What you will do:
Copy the first line of the entries below and every line after it through the line containing "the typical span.". Do not include pictures.

Records for the exercise:
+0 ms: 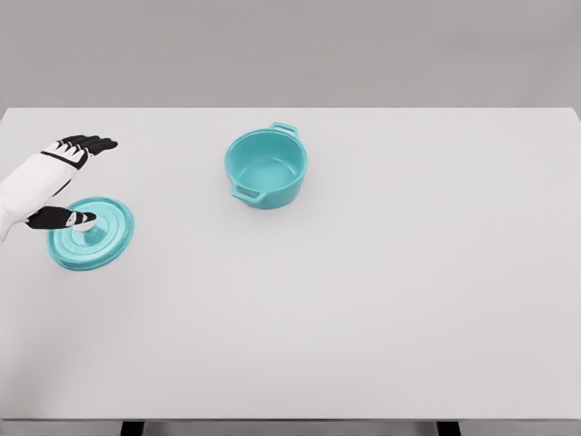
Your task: Cover the pot with left arm
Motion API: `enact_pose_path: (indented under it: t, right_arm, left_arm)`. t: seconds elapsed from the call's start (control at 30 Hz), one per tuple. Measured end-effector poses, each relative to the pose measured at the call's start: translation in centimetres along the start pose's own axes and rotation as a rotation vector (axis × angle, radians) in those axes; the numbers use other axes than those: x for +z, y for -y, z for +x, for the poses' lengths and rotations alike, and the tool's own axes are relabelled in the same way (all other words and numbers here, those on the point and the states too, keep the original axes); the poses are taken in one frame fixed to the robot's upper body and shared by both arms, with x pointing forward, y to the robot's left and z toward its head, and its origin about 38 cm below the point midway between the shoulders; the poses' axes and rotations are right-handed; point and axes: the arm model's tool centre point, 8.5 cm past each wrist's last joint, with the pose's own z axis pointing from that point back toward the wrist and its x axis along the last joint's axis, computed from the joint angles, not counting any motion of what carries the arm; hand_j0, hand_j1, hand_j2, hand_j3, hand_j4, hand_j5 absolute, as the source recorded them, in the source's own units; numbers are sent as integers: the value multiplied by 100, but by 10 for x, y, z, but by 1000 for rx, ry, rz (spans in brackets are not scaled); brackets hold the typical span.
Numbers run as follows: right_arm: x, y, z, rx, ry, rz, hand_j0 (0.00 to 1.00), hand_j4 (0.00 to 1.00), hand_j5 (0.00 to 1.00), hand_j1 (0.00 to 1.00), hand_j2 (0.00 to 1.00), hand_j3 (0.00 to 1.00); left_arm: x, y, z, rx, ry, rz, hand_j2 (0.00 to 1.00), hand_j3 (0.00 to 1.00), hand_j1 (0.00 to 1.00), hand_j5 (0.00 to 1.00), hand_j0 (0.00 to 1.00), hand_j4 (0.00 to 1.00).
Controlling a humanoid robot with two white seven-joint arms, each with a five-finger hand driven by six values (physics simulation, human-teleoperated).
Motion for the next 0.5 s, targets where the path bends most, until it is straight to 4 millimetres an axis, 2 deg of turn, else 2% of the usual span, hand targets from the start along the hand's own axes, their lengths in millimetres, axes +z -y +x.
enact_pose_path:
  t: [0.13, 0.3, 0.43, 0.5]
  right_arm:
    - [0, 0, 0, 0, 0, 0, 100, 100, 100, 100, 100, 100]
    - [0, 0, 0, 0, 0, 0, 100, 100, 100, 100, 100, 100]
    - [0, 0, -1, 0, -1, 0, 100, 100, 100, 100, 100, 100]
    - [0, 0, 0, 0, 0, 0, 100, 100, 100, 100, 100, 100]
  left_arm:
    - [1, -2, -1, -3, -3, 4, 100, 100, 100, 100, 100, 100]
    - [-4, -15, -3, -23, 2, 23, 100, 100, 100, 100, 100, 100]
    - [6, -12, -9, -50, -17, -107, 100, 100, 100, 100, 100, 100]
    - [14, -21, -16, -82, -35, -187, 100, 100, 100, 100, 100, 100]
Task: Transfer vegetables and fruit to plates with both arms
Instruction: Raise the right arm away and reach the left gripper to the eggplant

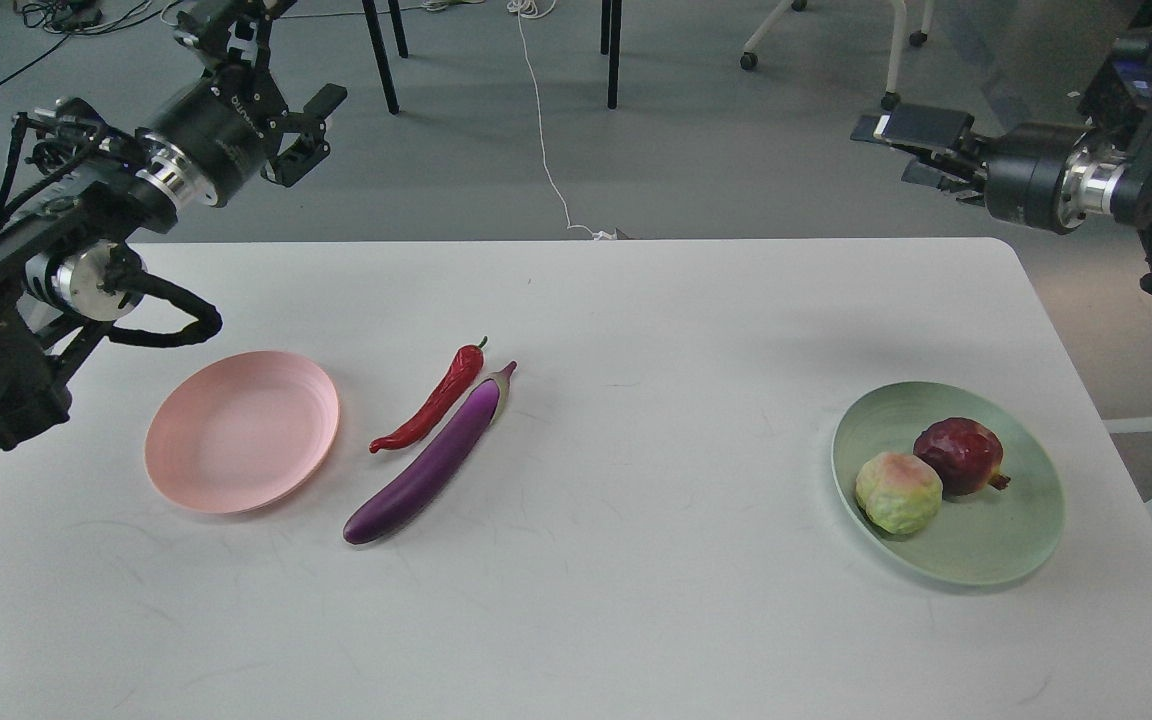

Task solution:
+0 ms: 
Your task: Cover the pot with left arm
Motion API: `enact_pose_path: (indented under it: t, right_arm, left_arm)`. t: seconds elapsed from the call's start (control at 30 Hz), one per tuple. Measured end-effector poses, each relative to the pose measured at the call's start: translation in centimetres along the start pose's own axes and rotation as a rotation vector (axis × angle, radians) in those axes; the numbers use other axes than those: x for +z, y for -y, z for +x, for the poses' lengths and rotations alike, and the tool's own axes are relabelled in the same way (all other words and numbers here, those on the point and the states too, keep the original axes); the poses are taken in one frame fixed to the robot's upper body and shared by both arms, with x pointing forward, y to the robot's left and z toward its head, and its origin about 38 cm below the point midway between the shoulders; the poses' axes and rotations are right-handed; point and axes: the arm model's tool centre point, 8.5 cm past each wrist's last joint, with the pose's own z axis pointing from that point back toward the wrist and its x axis along the last joint's axis, computed from the joint angles, not counting any motion of what carries the arm; hand_j0, hand_j1, hand_j2, hand_j3, hand_j4, hand_j5 absolute, as the source recorded them, in the source's own units; numbers are sent as integers: the value multiplied by 100, but by 10 for x, y, z, but by 1000 for rx, ry, rz (spans in brackets are not scaled); brackets hold the typical span.

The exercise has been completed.